La vieille philosophe ne tarde pas à être rejointe par ses compagnons qui ne souhaitent pas s'attarder sur les lieux. Des patrouilles lunaires vont certainement affluer rapidement dans la région. Fédarkos, très véhément, menace même de plonger son épée dans le ventre de l'esclavagiste pour lui enlever toute envie de parler des
événements qui viennent de se dérouler. Calliope refuse de cautionner
un tel acte et la petite troupe s'éloigne finalement dans la nuit, laissant derrière elle un esclavagiste lunaire furieux et les décombres de sa caravane.

Les héros marchent pendant quelques heures avant de s'arrêter pour prendre un peu de repos. Profitant du sommeil de la philosophe, les guerriers du groupe rebroussent chemin. Ils trouvent le campement du marchand à mi-chemin du gué et tuent l'esclavagiste ainsi que le reste de ses gardes, afin que nul ne puisse raconter les événements du gué. Ils ne voient cependant aucune trace du Mystagogue qui semble s'être évanoui dans la nature et sont contraints d'abandonner les recherches.

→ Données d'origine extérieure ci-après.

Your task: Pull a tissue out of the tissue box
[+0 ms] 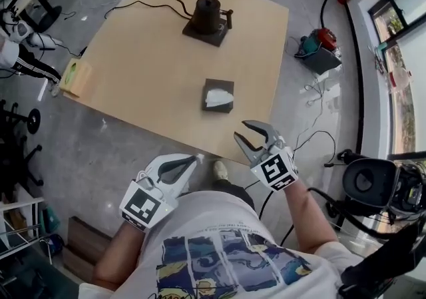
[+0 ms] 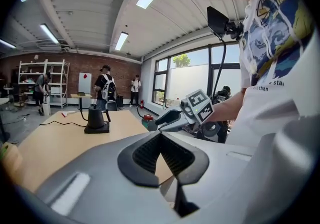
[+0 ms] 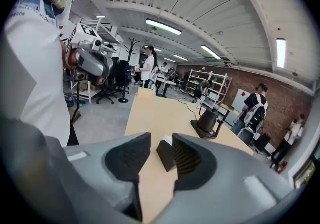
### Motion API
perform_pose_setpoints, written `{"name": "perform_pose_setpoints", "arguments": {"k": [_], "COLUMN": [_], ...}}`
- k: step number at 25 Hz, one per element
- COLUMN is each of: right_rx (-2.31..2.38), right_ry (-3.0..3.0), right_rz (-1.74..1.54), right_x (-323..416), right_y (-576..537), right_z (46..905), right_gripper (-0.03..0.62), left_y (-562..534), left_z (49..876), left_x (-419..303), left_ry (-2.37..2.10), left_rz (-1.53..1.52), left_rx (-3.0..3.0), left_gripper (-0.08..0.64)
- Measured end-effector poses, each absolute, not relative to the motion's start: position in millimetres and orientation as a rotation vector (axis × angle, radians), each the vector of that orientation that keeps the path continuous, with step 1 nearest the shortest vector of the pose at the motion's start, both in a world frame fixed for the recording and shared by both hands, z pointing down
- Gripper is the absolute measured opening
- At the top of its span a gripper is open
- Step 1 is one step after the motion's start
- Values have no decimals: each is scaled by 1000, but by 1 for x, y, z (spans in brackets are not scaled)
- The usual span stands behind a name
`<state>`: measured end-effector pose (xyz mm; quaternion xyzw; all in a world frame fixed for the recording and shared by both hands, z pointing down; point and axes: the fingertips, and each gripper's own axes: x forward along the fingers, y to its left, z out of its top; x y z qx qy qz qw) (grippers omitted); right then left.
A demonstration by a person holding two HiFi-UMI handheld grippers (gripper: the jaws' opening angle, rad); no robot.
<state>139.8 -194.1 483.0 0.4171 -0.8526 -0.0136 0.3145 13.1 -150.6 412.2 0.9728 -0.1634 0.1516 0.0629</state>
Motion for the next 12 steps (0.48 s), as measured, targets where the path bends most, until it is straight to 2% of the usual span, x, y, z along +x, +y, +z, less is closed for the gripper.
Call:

Ils sont de retour au petit matin et taisent leur sombre besogne de la nuit.

Valdamen réapparaît à ce moment-là, sous forme humaine, un grand sourire sur les lèvres. ``Qu'y a-t-il donc ?'', demande Aldharyk en fronçant les sourcils, rendu suspicieux par cette accès de bonne humeur. ``J'ai demandé aux lapins. Et ils m'ont écouté, eux.'' Le bouffon s'éloigne en sautillant, l'air satisfait.[2]

Les héros reprennent ainsi la route de Bout du Monde. Ils s'interrogent sur la coïncidence de l'impressionnante attaque des forces chaotiques de la veille avec leur passage. Leurs doutes sont renforcés lorsqu'à un moment Ambroise sort l'Orbe de l'Ultime Recours et y plonge son regard. La boule habituellement opaque rayonne d'une lumière carmine. Au même moment, un éclat rougeoyant inquiétant illumine les montagnes dans la direction du Creux de la Flûte-Serpent. Brusquement, les héros sentent l'attention de quelque chose qui s'éveille, qui cherche. Calliope secoue le sorcier pour briser sa transe et le somme de ne plus toucher à l'Orbe. La lumière disparaît et la paix retombe sur leurs coeurs.

[1] Voir Chapitre 13 : Au palais du roi de Sartar, message n°8828 : http://fr.groups.yahoo.com/group/Glorantha_VF/message/8828

[2] Le lecteur compatissant se réjouira que Valdamen ait finalement retrouvé son précieux appendice qui lui faisait cruellement défaut depuis les monts de Kero Fin.